Чувствую, что замерзла. Я хочу домой. У меня такое чувство, будто все соседи через стены подслушивают наш разговор и кивают друг другу: мол, они всегда подозревали, что я чего-то стесняюсь, а теперь узнали, чего именно.

– Он ничего не говорил о том, считает он ее виновной или нет. Думаю, он вообще о ней ничего не знал… ни про одного из ваших детей. Точно такую ошибку он совершил с Джейси Херридж – сделал скоропалительные выводы, не вникая в детали. Если я сделаю этот фильм, там будут все детали. Обещаю, что приложу к этому все усилия, чего бы мне это ни стоило, в какую бы картину они ни сложились. Потому что я лучше, чем мой отец. И мне наплевать, если кто-то скажет, будто я предала собственного отца.

– Многие люди считают, будто верность состоит в том, чтобы отключить у себя способность критически мыслить, – говорит Ангус Хайнс и, достав из кармана носовой платок, протягивает его мне.

Неужели я плачу? Похоже, что да. Этого еще не хватало.
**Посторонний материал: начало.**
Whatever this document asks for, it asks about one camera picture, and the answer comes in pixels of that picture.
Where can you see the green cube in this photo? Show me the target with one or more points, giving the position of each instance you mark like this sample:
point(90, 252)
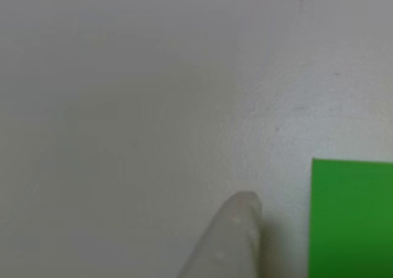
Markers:
point(353, 222)

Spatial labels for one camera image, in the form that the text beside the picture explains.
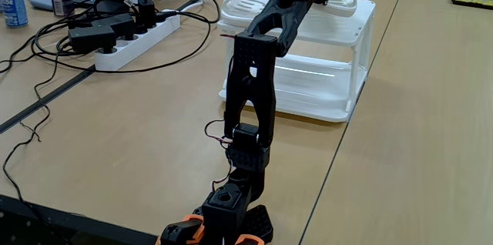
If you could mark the white plastic shoe rack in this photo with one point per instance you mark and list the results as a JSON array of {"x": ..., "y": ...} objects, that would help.
[{"x": 319, "y": 94}]

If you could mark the black plug charger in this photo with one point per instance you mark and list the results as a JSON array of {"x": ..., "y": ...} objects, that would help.
[{"x": 146, "y": 14}]

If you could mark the white power strip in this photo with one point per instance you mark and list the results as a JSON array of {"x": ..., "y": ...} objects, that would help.
[{"x": 127, "y": 50}]

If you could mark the black adapter with green light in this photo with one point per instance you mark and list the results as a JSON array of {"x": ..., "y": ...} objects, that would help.
[{"x": 115, "y": 23}]

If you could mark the black power adapter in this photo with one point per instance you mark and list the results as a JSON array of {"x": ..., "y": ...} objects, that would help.
[{"x": 90, "y": 37}]

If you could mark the grey computer mouse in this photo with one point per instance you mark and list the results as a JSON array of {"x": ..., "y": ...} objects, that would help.
[{"x": 40, "y": 2}]

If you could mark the blue drink can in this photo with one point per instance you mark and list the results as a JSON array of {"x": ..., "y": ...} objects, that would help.
[{"x": 14, "y": 6}]
– Спасибо, не надо, – говорю я. Пусть слезы сами высохнут на ветру, но от тебя я ничего не приму.

– Несколько минут назад вы сказали, мол, так получилось, что вы снимаете документальный фильм о смерти маленьких детей. То есть это не был ваш собственный выбор?

– Поначалу – нет. Я не хотела иметь ничего общего с этим проектом. В понедельник Лори Натрасс пригласил меня к себе кабинет и сказал, что он больше не работает над ним. Теперь над ним работаю я. Он повесил на меня этот проект, даже не спросив, чего я хочу.

Ангус Хайнс засовывает носовой платок обратно в карман и качает головой.

– Не знаю, либо вы добровольно заблуждаетесь, либо нарочно лжете мне, но так не бывает. Просто не бывает, и всё.

Как он смеет со мной так разговаривать?

– Что? Я не…

– Ваш отец наложил на себя руки в две тысячи шестом году. Вы начали работать на «Бинари Стар» в начале седьмого года, – говорит Хайнс и довольно улыбается во весь рот. – Я работаю на газету и отлично умею откапывать факты.

Послушать его, так это он, Ангус Хайнс, разоблачил Уотергейтский скандал. Я, правда, не совсем уверена, что это такое; знаю только, что там был замешан Ричард Никсон[12]. Так что лучше не поднимать эту тему.

– Я думала, что вы просто фотограф, – говорю я, делая акцент на слове «просто». Вообще-то, я ничего не имею против фотографов. Мне также известно, что Хайнс – какая-то шишка в «Лондон он Санди». Но в данный момент мне хочется сказать ему что-то по-настоящему обидное.

Он достает бумажник и вручает мне визитку.